The music was electric and raw and had a strange earthiness to it, blossoming imagery of another time and place. I was already familiar with some of the music of this generation, as my Dad frequently played records of Clapton, Santana, and many blues greats of that era, but this was different, the mega concert format depicting the best artists of that era in a peak moment of reckless abandon.
After the first couple album sides of mostly acoustic artists, the music started getting more intense and heavy. Following CSNY and the Who was this emotional roller coaster performance of “With a Little Help from My Friends”.
“Wow, who was that?” I asked.
“Joe Cocker. If you liked that, you’re really gonna like what’s coming up.” replied one of my friends.
The big guitar sounds of Santana, Ten Years After, and others, interspersed with strange announcements and crowd chants drifted from that mysterious bedroom window as my attention continued to deepen. Then all of a sudden it happened.
As funky and cool as so much of all of this music was, it instantly transcended into another plane as the final side of vinyl played on. The electric guitar seemed to pulse and dance amidst a rhythmic and visual soundscape, building and building, going higher and higher until suddenly the drums and bass fell away, leaving a lone guitar to sing her blues.
What’s this? Now he’s playing the national anthem? Of course he wasn’t just playing the national anthem; he was living it, the sounds from his guitar painting the most surreal imagery of all the strife and wonderment of our world across a cloudless blue sky. Interspersed within the melody of an age-old moment of remembrance were rockets, explosions, bombs falling from the sky, people crying, and chaos surrounded by a strange divinity, the guitar literally screaming in pain while simultaneously singing of unimaginable beauty and optimism.
The sounds coming out of that speaker in the window might as well have been coming straight from Mars. It was the deepest penetration of music into my being I had ever experienced in my 11 years of life on this planet. My friends informed me that I had just heard the music of Jimi Hendrix, and the mystery of this bold, cosmic messenger became instantly more elusive as I learned of his passing just one year after this magical performance.
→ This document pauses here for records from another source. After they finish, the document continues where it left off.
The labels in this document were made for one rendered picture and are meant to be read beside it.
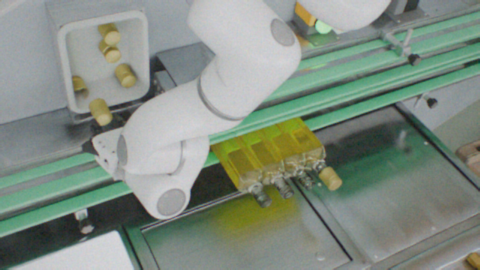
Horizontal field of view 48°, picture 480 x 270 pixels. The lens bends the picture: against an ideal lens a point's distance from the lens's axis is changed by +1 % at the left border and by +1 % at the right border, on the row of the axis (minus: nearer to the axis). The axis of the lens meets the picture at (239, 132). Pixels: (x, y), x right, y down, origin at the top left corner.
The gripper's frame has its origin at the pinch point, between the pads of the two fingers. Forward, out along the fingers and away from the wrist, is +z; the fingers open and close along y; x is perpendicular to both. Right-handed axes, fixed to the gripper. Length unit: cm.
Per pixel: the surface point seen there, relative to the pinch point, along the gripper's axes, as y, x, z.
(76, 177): -7.0, -12.0, 4.5
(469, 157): 335, -205, 130
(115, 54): 7.3, 9.6, 10.7
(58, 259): -14.5, -29.9, 3.3
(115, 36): 7.3, 13.9, 9.4
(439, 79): 99, -17, 0
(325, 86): 57, -9, 2
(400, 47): 74, 0, -5
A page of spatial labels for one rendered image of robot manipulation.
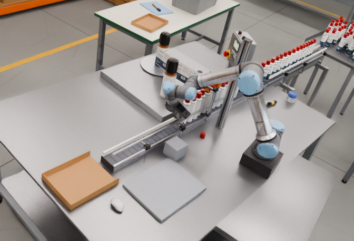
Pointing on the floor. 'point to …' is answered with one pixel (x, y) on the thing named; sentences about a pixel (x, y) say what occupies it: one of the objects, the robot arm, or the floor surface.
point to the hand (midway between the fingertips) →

I was forever changed from that moment. I didn’t really know what I had just heard or experienced, but I knew what I felt. I felt an awakening to a mystery. A mystery I wanted to live and explore. The world before me grew instantly larger, with infinite possibilities on the horizon. And although I had already begun learning how to play guitar the year prior, this was the real beginning of my life pursuits in music and beyond, a moment of clarity and truth, a new North star. For me, summer had just begun.